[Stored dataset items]
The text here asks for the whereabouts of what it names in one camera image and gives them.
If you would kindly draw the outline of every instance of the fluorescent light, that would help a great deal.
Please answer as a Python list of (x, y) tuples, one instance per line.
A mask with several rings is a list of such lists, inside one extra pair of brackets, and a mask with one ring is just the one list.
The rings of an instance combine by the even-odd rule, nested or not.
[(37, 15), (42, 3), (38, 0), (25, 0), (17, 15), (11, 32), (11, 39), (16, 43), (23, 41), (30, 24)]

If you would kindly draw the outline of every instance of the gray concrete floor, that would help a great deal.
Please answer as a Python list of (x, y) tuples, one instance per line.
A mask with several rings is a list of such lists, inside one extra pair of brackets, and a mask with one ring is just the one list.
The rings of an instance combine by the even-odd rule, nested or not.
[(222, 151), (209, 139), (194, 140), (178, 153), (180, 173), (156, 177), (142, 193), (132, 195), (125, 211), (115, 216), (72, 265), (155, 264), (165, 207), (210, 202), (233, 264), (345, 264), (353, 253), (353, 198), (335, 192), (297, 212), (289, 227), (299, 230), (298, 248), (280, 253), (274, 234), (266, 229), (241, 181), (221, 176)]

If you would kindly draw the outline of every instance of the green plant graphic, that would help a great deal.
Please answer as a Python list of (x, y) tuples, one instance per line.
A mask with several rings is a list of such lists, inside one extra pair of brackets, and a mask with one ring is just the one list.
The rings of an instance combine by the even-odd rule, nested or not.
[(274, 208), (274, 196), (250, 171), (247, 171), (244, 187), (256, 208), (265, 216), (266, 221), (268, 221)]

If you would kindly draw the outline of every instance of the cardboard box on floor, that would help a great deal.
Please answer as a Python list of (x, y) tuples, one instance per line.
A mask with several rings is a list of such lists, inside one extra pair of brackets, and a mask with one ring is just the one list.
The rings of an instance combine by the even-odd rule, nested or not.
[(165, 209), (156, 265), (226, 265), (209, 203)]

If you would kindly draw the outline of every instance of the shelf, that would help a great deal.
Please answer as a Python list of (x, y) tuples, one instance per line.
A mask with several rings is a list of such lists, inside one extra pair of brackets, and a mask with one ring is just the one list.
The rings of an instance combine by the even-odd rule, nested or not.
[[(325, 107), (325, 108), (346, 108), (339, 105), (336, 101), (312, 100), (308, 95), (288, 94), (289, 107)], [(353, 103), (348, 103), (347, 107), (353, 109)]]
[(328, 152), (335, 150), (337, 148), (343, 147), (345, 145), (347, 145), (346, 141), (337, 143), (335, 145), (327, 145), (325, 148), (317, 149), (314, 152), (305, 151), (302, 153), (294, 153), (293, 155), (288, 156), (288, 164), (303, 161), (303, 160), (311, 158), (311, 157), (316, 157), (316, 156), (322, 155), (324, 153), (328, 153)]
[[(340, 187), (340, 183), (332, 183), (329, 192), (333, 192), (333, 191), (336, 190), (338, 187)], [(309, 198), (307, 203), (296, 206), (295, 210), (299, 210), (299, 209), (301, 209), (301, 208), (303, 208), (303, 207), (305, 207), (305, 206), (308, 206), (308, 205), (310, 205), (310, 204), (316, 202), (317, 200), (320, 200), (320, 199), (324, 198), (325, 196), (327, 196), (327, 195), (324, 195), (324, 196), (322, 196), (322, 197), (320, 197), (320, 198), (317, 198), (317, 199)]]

Your task =
Please retype each entry above exactly as it is written.

Reply =
The text here asks for the whereabouts of what it names in one camera image and gives them.
If you would kindly draw the outline of every instance of the fluorescent light, that would help a great deal.
Please answer as a Python list of (x, y) tuples, one instance per line.
A mask with several rings is a list of such lists, inside one extra pair of brackets, and a mask with one ring is just the one list.
The rings of an instance combine by the even-odd rule, nested or not.
[(37, 15), (42, 3), (38, 0), (25, 0), (17, 15), (11, 32), (11, 39), (16, 43), (23, 41), (30, 24)]

If you would kindly draw the outline of every instance of the gray concrete floor, that would help a great deal.
Please answer as a Python list of (x, y) tuples, one instance per line.
A mask with several rings is a list of such lists, inside one extra pair of brackets, and a mask with one ring is just the one list.
The rings of an instance combine by the even-odd rule, nested or not.
[(222, 151), (209, 139), (194, 140), (178, 153), (180, 173), (156, 177), (142, 193), (132, 195), (125, 211), (115, 216), (72, 265), (155, 264), (165, 207), (210, 202), (233, 264), (345, 264), (353, 253), (353, 198), (335, 192), (297, 212), (289, 227), (299, 230), (298, 248), (280, 253), (274, 234), (266, 229), (241, 181), (221, 176)]

If you would kindly draw the outline of every instance of the green plant graphic, that would help a great deal.
Please answer as a Python list of (x, y) tuples, one instance per line.
A mask with several rings is a list of such lists, inside one extra pair of brackets, and a mask with one ring is just the one list.
The rings of an instance combine by the even-odd rule, nested or not.
[(274, 208), (274, 196), (250, 171), (247, 171), (244, 187), (256, 208), (265, 216), (266, 221), (268, 221)]

If you would kindly draw the outline of every instance of the cardboard box on floor, that would help a great deal.
Please answer as a Python list of (x, y) tuples, one instance per line.
A mask with several rings is a list of such lists, inside one extra pair of brackets, and a mask with one ring is just the one list.
The rings of an instance combine by the even-odd rule, nested or not.
[(165, 209), (156, 265), (226, 265), (209, 203)]

If you would kindly draw the outline of every instance of the shelf, that would help a great deal.
Please answer as a Python list of (x, y) tuples, one instance per line.
A mask with several rings is a list of such lists, inside one extra pair of brackets, and a mask with one ring is just the one list.
The rings of an instance combine by the even-odd rule, nested or not.
[[(325, 107), (325, 108), (346, 108), (339, 105), (336, 101), (312, 100), (308, 95), (288, 94), (289, 107)], [(353, 103), (348, 103), (347, 107), (353, 109)]]
[(328, 152), (335, 150), (337, 148), (343, 147), (345, 145), (347, 145), (346, 141), (337, 143), (335, 145), (327, 145), (325, 148), (317, 149), (314, 152), (305, 151), (302, 153), (294, 153), (293, 155), (288, 156), (288, 164), (303, 161), (303, 160), (311, 158), (311, 157), (316, 157), (316, 156), (322, 155), (324, 153), (328, 153)]
[[(340, 187), (340, 183), (332, 183), (329, 192), (333, 192), (333, 191), (336, 190), (338, 187)], [(309, 198), (307, 203), (296, 206), (295, 210), (299, 210), (299, 209), (301, 209), (301, 208), (303, 208), (303, 207), (305, 207), (305, 206), (308, 206), (308, 205), (310, 205), (310, 204), (316, 202), (317, 200), (320, 200), (320, 199), (324, 198), (325, 196), (327, 196), (327, 195), (324, 195), (324, 196), (322, 196), (322, 197), (320, 197), (320, 198), (317, 198), (317, 199)]]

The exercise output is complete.